Summing a random sample

A colleague came to me recently with a problem:
I have a bunch of numbers in a spreadsheet, and I need to take a random sample of 50 of them, and sum it. I can do the sample by random sorting, but I need to repeat this several times, so I’d like a function that I can repeat without having to muck around.

Well, sampling – I have some code which will do just that. After that, I think I should be able to manage summing the array.
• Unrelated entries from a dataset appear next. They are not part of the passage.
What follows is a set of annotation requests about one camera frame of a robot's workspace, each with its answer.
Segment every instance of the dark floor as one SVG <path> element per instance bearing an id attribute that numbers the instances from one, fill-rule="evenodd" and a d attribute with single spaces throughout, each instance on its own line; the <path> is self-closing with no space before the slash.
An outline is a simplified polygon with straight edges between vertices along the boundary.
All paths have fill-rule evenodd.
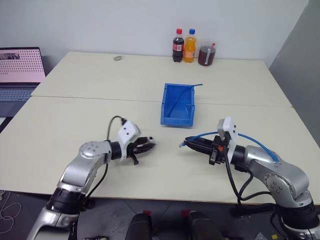
<path id="1" fill-rule="evenodd" d="M 3 195 L 0 209 L 9 192 Z M 15 218 L 13 228 L 0 234 L 0 240 L 25 240 L 46 200 L 34 195 L 11 193 L 6 206 L 19 202 L 21 213 Z M 151 211 L 155 240 L 185 240 L 182 230 L 182 210 L 200 211 L 216 223 L 225 237 L 243 237 L 254 240 L 261 232 L 268 240 L 277 232 L 270 224 L 271 213 L 260 213 L 239 218 L 230 215 L 231 204 L 188 201 L 142 200 L 142 199 L 96 199 L 95 207 L 82 212 L 78 221 L 78 239 L 107 236 L 110 240 L 125 239 L 132 217 L 142 211 Z M 1 214 L 15 215 L 17 205 Z M 10 227 L 11 222 L 0 219 L 0 232 Z"/>

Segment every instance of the robotic arm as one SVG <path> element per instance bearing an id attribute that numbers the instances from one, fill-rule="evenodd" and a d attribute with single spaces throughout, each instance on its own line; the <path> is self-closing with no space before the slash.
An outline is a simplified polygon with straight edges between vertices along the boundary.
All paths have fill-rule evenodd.
<path id="1" fill-rule="evenodd" d="M 187 137 L 183 144 L 208 154 L 211 165 L 232 164 L 238 171 L 251 172 L 270 191 L 282 229 L 294 239 L 319 240 L 320 221 L 307 175 L 275 152 L 276 160 L 262 147 L 237 145 L 238 133 L 231 117 L 220 120 L 217 131 L 219 136 L 213 141 Z"/>
<path id="2" fill-rule="evenodd" d="M 140 130 L 126 121 L 118 132 L 116 142 L 89 141 L 83 144 L 76 158 L 66 167 L 57 188 L 44 207 L 27 240 L 77 239 L 77 221 L 87 200 L 86 194 L 96 177 L 97 170 L 111 160 L 132 157 L 146 152 L 155 144 L 152 137 L 139 137 Z"/>

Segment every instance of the blue plastic bin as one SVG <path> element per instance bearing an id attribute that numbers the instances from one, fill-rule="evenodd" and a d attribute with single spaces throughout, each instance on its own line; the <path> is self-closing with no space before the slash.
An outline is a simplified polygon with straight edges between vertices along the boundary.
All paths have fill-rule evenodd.
<path id="1" fill-rule="evenodd" d="M 161 106 L 161 124 L 192 127 L 194 115 L 194 86 L 166 83 Z"/>

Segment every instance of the laptop keyboard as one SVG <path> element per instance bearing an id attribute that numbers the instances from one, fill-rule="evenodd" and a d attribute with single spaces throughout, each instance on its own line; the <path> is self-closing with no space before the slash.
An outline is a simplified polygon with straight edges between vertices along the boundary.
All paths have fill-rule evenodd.
<path id="1" fill-rule="evenodd" d="M 0 101 L 27 101 L 31 97 L 33 88 L 6 89 L 0 88 Z"/>

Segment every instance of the white table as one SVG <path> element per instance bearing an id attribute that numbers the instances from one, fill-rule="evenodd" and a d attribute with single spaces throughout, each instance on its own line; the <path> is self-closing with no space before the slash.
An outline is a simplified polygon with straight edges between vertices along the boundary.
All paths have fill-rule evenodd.
<path id="1" fill-rule="evenodd" d="M 0 189 L 51 194 L 80 145 L 104 140 L 110 118 L 121 115 L 157 145 L 138 157 L 138 165 L 129 159 L 112 161 L 94 196 L 236 202 L 224 164 L 211 166 L 208 156 L 178 147 L 184 137 L 214 131 L 219 119 L 232 116 L 240 133 L 302 168 L 314 203 L 320 204 L 320 150 L 293 108 L 197 104 L 193 128 L 163 127 L 160 114 L 159 102 L 33 96 L 0 134 Z M 112 125 L 111 140 L 119 127 L 118 122 Z M 250 142 L 240 138 L 238 143 Z M 237 171 L 233 176 L 238 188 L 248 177 Z M 254 179 L 244 195 L 265 189 Z M 270 201 L 259 196 L 248 202 Z"/>
<path id="2" fill-rule="evenodd" d="M 172 57 L 69 52 L 33 96 L 161 102 L 165 83 L 203 84 L 196 104 L 291 107 L 260 60 L 215 59 L 212 66 Z"/>

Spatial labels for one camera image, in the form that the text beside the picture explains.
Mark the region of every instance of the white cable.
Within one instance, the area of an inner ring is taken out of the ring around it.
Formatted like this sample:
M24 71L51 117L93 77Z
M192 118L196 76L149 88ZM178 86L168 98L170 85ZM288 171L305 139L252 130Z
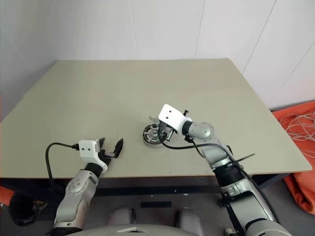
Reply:
M292 121L289 122L287 125L286 118L292 117L294 118ZM306 141L310 140L315 142L315 112L305 114L305 115L298 115L295 113L287 114L281 118L279 121L288 135L291 137L292 140L295 141ZM298 127L302 128L303 131L294 131ZM300 151L308 157L315 158L315 151L300 149Z

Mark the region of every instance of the silver robot arm segment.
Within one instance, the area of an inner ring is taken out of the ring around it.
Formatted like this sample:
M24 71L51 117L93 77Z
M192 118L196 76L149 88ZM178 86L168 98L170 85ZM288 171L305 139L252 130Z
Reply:
M89 213L90 201L98 184L99 171L94 171L88 164L68 183L65 196L59 204L54 223L54 231L67 234L81 231Z
M218 138L211 124L192 122L167 104L163 106L158 118L179 134L192 138L197 145L210 143L219 146L204 146L200 149L217 177L225 207L239 235L259 236L265 233L290 236L290 233L275 222L263 196L240 169L231 151Z

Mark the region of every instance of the black cable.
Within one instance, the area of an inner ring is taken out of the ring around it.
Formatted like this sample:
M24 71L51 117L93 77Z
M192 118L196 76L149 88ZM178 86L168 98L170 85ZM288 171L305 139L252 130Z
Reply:
M52 143L52 144L48 145L48 147L46 148L46 152L45 152L46 166L47 166L47 172L48 172L48 177L49 177L49 184L50 184L50 188L51 188L51 191L53 194L54 216L56 216L57 202L56 202L55 184L54 184L53 175L51 173L50 164L49 164L49 149L53 145L59 145L59 146L67 147L67 148L73 148L76 150L79 150L79 145L78 144L68 145L68 144L62 144L62 143Z
M196 147L196 150L197 150L197 152L199 153L199 155L200 155L201 157L205 158L204 155L201 153L201 151L199 151L199 149L198 149L197 147Z
M217 147L217 148L220 148L221 150L223 150L226 155L230 158L230 160L232 161L233 164L235 164L235 166L250 180L250 182L252 182L252 184L255 186L255 188L257 189L257 191L262 195L263 199L265 200L265 202L267 203L268 207L270 208L272 214L274 215L274 218L276 220L276 222L278 224L281 224L280 223L280 220L274 210L274 208L272 207L271 203L269 202L269 200L267 199L266 195L262 192L262 190L260 189L260 187L257 185L257 183L252 179L252 177L247 174L246 171L244 171L244 169L240 166L240 164L238 162L236 162L234 160L234 158L231 156L231 154L224 148L222 147L221 145L218 145L218 144L198 144L196 145L194 143L194 145L191 145L191 146L184 146L184 147L172 147L172 146L169 146L167 145L165 142L164 142L164 139L163 139L163 136L161 136L161 122L158 124L158 131L157 131L157 136L160 140L160 142L167 148L169 149L174 149L174 150L183 150L183 149L190 149L190 148L201 148L201 147Z

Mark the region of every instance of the black mesh object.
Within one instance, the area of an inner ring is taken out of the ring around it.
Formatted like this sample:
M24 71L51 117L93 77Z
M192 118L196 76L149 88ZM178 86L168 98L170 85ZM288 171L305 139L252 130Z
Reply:
M35 222L38 212L33 210L34 199L14 193L9 205L12 221L18 226L27 226Z

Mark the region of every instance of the orange bag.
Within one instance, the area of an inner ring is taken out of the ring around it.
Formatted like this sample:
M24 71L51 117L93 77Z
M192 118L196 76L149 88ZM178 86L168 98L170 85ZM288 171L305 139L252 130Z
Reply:
M0 186L0 203L5 204L6 206L10 205L13 194L14 191Z
M296 115L305 115L315 112L315 101L292 106L280 111L273 112L273 115L280 121L282 126L287 129L290 122L295 119ZM301 126L294 127L294 132L303 131ZM315 142L312 140L297 141L293 140L300 150L315 151ZM295 202L306 212L315 215L315 158L304 155L313 167L309 172L293 173L284 178Z

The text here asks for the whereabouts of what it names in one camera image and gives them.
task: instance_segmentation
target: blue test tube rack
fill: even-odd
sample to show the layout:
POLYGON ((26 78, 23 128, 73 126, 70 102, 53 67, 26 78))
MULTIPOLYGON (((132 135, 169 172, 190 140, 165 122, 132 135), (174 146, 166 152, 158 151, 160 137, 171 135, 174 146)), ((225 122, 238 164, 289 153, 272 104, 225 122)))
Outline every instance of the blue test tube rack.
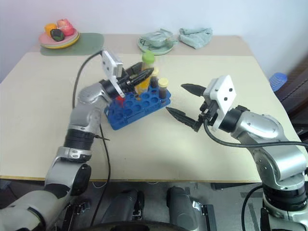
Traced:
POLYGON ((125 94, 123 105, 118 100, 105 108, 104 112, 113 130, 119 130, 132 122, 135 122, 146 115, 155 112, 170 104, 171 94, 167 90, 165 99, 158 96, 158 88, 149 87, 147 92, 140 94, 137 100, 133 93, 125 94))

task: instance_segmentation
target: plate
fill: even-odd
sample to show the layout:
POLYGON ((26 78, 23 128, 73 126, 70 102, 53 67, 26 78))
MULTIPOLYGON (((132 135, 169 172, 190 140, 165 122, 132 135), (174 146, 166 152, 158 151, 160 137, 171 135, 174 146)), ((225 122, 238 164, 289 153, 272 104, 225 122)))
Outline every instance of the plate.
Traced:
POLYGON ((66 43, 66 44, 62 44, 60 46, 48 46, 48 45, 43 45, 43 44, 41 44, 41 46, 48 48, 48 49, 62 49, 62 48, 69 47, 69 46, 73 45, 74 43, 76 43, 78 41, 79 37, 80 37, 80 35, 78 34, 77 38, 75 38, 73 41, 66 43))
POLYGON ((53 40, 51 37, 49 37, 46 32, 44 32, 43 34, 41 34, 38 38, 39 42, 42 44, 42 45, 47 45, 47 46, 50 46, 50 45, 55 45, 55 46, 59 46, 59 45, 63 45, 69 41, 73 41, 76 37, 78 36, 78 31, 74 29, 74 33, 70 36, 66 36, 64 38, 64 40, 60 41, 60 42, 57 42, 55 40, 53 40))
POLYGON ((174 43, 171 42, 168 45, 163 46, 163 47, 154 47, 154 46, 150 45, 144 39, 140 38, 140 39, 138 39, 138 47, 143 52, 151 51, 154 55, 163 55, 163 54, 167 54, 168 52, 170 52, 172 50, 172 48, 174 47, 174 43))

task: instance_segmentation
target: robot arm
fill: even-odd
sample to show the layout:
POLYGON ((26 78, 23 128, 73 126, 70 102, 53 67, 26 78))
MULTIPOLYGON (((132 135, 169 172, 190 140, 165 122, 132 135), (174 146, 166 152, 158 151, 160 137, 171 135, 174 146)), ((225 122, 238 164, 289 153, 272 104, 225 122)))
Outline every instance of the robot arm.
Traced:
POLYGON ((306 159, 294 145, 266 146, 271 142, 288 141, 279 121, 269 115, 258 115, 247 108, 237 106, 229 110, 235 98, 230 76, 213 79, 208 86, 183 84, 190 93, 203 96, 197 121, 174 108, 167 110, 180 122, 198 131, 203 124, 206 133, 220 144, 245 147, 256 163, 263 183, 261 223, 264 230, 286 229, 308 231, 308 206, 305 190, 306 159), (231 133, 241 144, 218 140, 209 131, 221 129, 231 133))
POLYGON ((118 95, 134 91, 134 86, 150 76, 153 69, 141 70, 138 63, 128 70, 111 53, 102 51, 103 69, 109 80, 84 88, 73 109, 64 145, 48 170, 43 190, 32 191, 0 211, 0 230, 49 230, 60 213, 88 185, 91 146, 104 108, 118 95), (132 74, 138 76, 130 79, 132 74))

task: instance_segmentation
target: beige tabletop
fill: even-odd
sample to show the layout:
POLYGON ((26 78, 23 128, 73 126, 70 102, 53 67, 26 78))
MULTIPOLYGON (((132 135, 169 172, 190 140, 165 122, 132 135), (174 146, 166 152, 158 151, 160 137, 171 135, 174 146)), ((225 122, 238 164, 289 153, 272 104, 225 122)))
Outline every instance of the beige tabletop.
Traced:
MULTIPOLYGON (((134 35, 107 35, 105 46, 118 54, 125 67, 141 60, 134 35)), ((85 56, 43 56, 34 47, 0 84, 0 177, 43 180, 64 142, 71 112, 73 84, 85 56)), ((182 89, 182 83, 207 86, 212 78, 231 75, 240 104, 278 119, 288 139, 299 141, 282 105, 239 37, 213 37, 194 50, 179 44, 157 57, 159 77, 169 79, 171 107, 197 118, 202 98, 182 89)), ((99 57, 85 67, 78 90, 105 78, 99 57)), ((110 139, 113 180, 189 180, 258 182, 255 163, 246 149, 221 146, 203 128, 198 133, 175 120, 166 109, 154 112, 114 131, 102 116, 110 139)), ((215 135, 235 141, 229 134, 215 135)), ((92 146, 92 179, 107 178, 102 142, 92 146)))

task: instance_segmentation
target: green cap
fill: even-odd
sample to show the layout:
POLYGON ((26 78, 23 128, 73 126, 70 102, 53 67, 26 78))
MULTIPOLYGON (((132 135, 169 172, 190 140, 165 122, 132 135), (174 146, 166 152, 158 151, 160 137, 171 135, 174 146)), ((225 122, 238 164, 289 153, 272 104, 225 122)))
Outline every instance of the green cap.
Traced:
POLYGON ((155 62, 155 56, 152 52, 146 51, 142 54, 142 61, 146 64, 152 64, 155 62))

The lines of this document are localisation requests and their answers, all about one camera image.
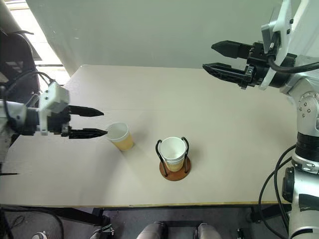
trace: black cable
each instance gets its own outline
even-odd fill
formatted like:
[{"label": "black cable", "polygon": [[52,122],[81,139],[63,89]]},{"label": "black cable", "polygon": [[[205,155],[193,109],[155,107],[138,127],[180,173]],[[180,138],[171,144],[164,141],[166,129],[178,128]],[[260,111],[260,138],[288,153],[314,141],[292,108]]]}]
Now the black cable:
[{"label": "black cable", "polygon": [[295,67],[278,66],[275,63],[275,56],[273,55],[270,55],[268,57],[267,62],[270,68],[273,69],[274,71],[287,73],[287,74],[295,74],[295,73],[313,71],[313,70],[319,69],[319,62],[314,62],[307,65],[295,66]]},{"label": "black cable", "polygon": [[276,197],[277,197],[277,201],[278,201],[278,204],[279,204],[279,209],[281,211],[281,216],[283,218],[283,221],[284,221],[284,224],[285,224],[285,227],[286,229],[288,230],[288,227],[289,227],[289,218],[285,212],[285,209],[284,209],[284,206],[281,202],[281,199],[280,199],[280,196],[279,196],[279,190],[278,190],[278,183],[277,183],[277,174],[278,174],[278,170],[279,170],[279,166],[280,166],[280,163],[281,161],[283,161],[284,157],[286,156],[286,154],[288,152],[290,152],[291,150],[293,150],[294,148],[296,148],[296,145],[293,145],[291,146],[290,148],[288,148],[279,158],[277,164],[276,164],[276,167],[275,167],[275,170],[274,170],[274,185],[275,185],[275,193],[276,193]]},{"label": "black cable", "polygon": [[8,124],[10,125],[10,127],[12,128],[12,130],[14,132],[19,134],[18,130],[15,127],[15,120],[10,116],[10,113],[9,113],[8,103],[7,103],[7,100],[6,100],[7,91],[6,91],[4,86],[0,86],[0,92],[1,92],[2,101],[3,101],[3,108],[4,108],[4,112],[5,112],[5,116],[6,116],[6,119],[8,121]]},{"label": "black cable", "polygon": [[40,75],[40,77],[42,78],[42,80],[43,80],[47,85],[49,85],[49,83],[45,80],[45,78],[44,78],[42,75]]},{"label": "black cable", "polygon": [[24,217],[23,215],[17,216],[17,217],[14,219],[14,221],[13,221],[13,223],[12,223],[10,229],[22,225],[22,223],[24,222],[24,219],[25,219],[25,217]]},{"label": "black cable", "polygon": [[5,217],[4,211],[0,208],[0,237],[4,238],[4,235],[7,235],[8,239],[13,239],[13,234],[9,223]]},{"label": "black cable", "polygon": [[22,82],[22,80],[27,77],[27,76],[32,76],[32,75],[42,75],[45,76],[46,78],[49,79],[49,82],[54,82],[55,80],[52,79],[51,77],[49,77],[47,74],[45,74],[44,72],[40,72],[40,71],[28,71],[26,73],[22,73],[20,75],[18,75],[17,77],[15,77],[13,79],[14,83],[11,84],[11,86],[8,88],[7,90],[7,95],[10,94],[10,92],[12,91],[12,89],[14,87],[16,87],[18,84],[20,84],[20,82]]},{"label": "black cable", "polygon": [[10,209],[10,208],[2,208],[2,210],[5,212],[13,212],[13,213],[40,212],[40,213],[50,214],[58,222],[58,225],[59,225],[60,231],[61,231],[61,239],[64,239],[64,228],[63,228],[63,223],[62,223],[61,219],[55,213],[53,213],[49,210],[45,210],[45,209]]},{"label": "black cable", "polygon": [[[284,157],[288,152],[289,152],[289,151],[286,150],[286,151],[282,154],[282,156]],[[291,161],[291,158],[286,159],[282,164],[280,164],[278,170],[281,169],[281,168],[282,168],[285,164],[287,164],[289,161]],[[271,179],[271,177],[272,177],[274,174],[275,174],[275,171],[273,171],[273,172],[268,176],[268,178],[266,179],[266,181],[265,181],[265,183],[264,183],[264,185],[263,185],[263,187],[262,187],[262,189],[261,189],[261,191],[260,191],[259,198],[258,198],[258,211],[259,211],[260,217],[261,217],[262,221],[264,222],[265,226],[266,226],[273,234],[275,234],[276,236],[278,236],[278,237],[281,238],[281,239],[287,239],[286,237],[284,237],[283,235],[281,235],[280,233],[278,233],[277,231],[275,231],[274,229],[271,228],[271,226],[267,223],[267,221],[266,221],[266,219],[265,219],[265,217],[264,217],[264,214],[263,214],[263,212],[262,212],[262,210],[261,210],[261,201],[262,201],[263,193],[264,193],[264,191],[265,191],[265,188],[266,188],[266,186],[267,186],[269,180]]]}]

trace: yellow paper cup
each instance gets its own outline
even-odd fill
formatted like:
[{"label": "yellow paper cup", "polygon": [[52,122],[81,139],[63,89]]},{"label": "yellow paper cup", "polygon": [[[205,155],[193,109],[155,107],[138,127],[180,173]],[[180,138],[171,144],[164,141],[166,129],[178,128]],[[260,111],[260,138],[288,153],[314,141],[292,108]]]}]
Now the yellow paper cup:
[{"label": "yellow paper cup", "polygon": [[111,124],[106,131],[106,137],[121,151],[129,150],[134,142],[126,123],[116,122]]}]

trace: table surface
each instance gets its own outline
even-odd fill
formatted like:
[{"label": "table surface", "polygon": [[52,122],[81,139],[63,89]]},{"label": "table surface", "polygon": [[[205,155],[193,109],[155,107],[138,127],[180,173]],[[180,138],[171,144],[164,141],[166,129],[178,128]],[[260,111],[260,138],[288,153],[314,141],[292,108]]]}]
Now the table surface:
[{"label": "table surface", "polygon": [[[20,136],[0,179],[0,204],[163,206],[254,204],[281,155],[296,142],[296,110],[278,89],[241,90],[200,69],[89,66],[66,88],[71,105],[104,116],[72,116],[73,128],[126,122],[135,145],[120,152],[105,136]],[[162,177],[158,139],[185,136],[190,174]],[[280,172],[280,182],[284,170]],[[276,200],[273,181],[263,202]]]}]

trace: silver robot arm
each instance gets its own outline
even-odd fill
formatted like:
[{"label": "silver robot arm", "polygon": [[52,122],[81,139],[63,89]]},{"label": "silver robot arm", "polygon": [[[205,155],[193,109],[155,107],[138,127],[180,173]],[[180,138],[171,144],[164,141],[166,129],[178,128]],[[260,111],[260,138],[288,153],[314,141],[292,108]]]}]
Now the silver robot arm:
[{"label": "silver robot arm", "polygon": [[261,28],[263,43],[222,41],[212,45],[226,57],[247,59],[244,70],[221,63],[203,65],[212,76],[242,89],[255,85],[261,90],[279,88],[295,103],[297,143],[283,182],[283,197],[292,203],[289,239],[319,238],[318,9],[319,1],[302,0],[292,17],[291,1],[283,0]]}]

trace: round wooden base
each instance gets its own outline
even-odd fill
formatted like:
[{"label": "round wooden base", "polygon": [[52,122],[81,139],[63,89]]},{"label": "round wooden base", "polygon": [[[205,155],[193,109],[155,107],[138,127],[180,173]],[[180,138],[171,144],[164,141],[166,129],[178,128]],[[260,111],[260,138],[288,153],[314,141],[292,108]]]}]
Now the round wooden base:
[{"label": "round wooden base", "polygon": [[165,179],[167,179],[169,181],[178,181],[178,180],[183,179],[184,177],[186,177],[189,174],[190,169],[191,169],[191,163],[190,163],[189,158],[187,157],[187,172],[186,173],[185,173],[185,162],[184,162],[183,167],[177,172],[169,171],[169,169],[166,167],[166,165],[165,165],[165,169],[166,169],[166,172],[167,172],[167,176],[166,177],[165,177],[165,173],[164,173],[164,170],[163,170],[162,163],[160,162],[159,163],[159,171],[160,171],[161,175]]}]
Here’s the code for creating a random sample:

Private Sub SampleArray(ByRef avBigset As Variant, ByRef avSmallset As Variant)
    ' SampleArray populates a random sample avSmallset from an array avBigset
    ' without replacement (each element in avBigset is considered once only)
    Dim lRemainder As Long
    Dim lSize As Long
    Dim lOb As Long
    Dim lPickit As Long
        
    ' Make sure we're dealing with arrays...
    If Not IsArray(avBigset) Or Not IsArray(avSmallset) Then Exit Sub
    ' Initialise
    lRemainder = UBound(avBigset)
    lSize = UBound(avSmallset)
    Randomize 0
    
    Do While lSize > 0  ' Still some left to pick up
        lOb = lOb + 1
        If Rnd < lSize / lRemainder Then
            lPickit = lPickit + 1
            avSmallset(lPickit) = avBigset(lOb)
            lSize = lSize - 1
        End If
        lRemainder = lRemainder - 1
    Loop    ' Sample complete
    
End Sub

The issue is that it’s built to work with 1d arrays, so given a range as input in the function, I would need to push the values of the range into an array. I could do that with something simple like the below:

Private Function arr(ByRef rng As Range) As Variant
    ' Convert range to 1-D array
    Dim i As Long
    Dim j As Long
    Dim k As Long
    Dim rowCount As Long
    Dim colcount As Long
    Dim lim As Long
    Dim sArr() As String
    Dim vArr As Variant
    
    vArr = rng.Value2
    
    ' dimension array
    rowCount = UBound(vArr)
    colcount = UBound(vArr, 2)
    lim = rowCount * colcount
    ReDim sArr(1 To lim)
    k = 1
    
    ' populate
    For i = 1 To rowCount
        For j = 1 To colcount
            sArr(k) = vArr(i, j)
            k = k + 1
        Next j
    Next i
    
    arr = sArr
    
End Function

This will do the trick, but performance-wise it works out pretty horribly. The bigger the array, the longer this step will take, and it’s all useless, unnecessary overhead. The better approach is I think to revise the SampleArray function so it will work with a range rather than an array.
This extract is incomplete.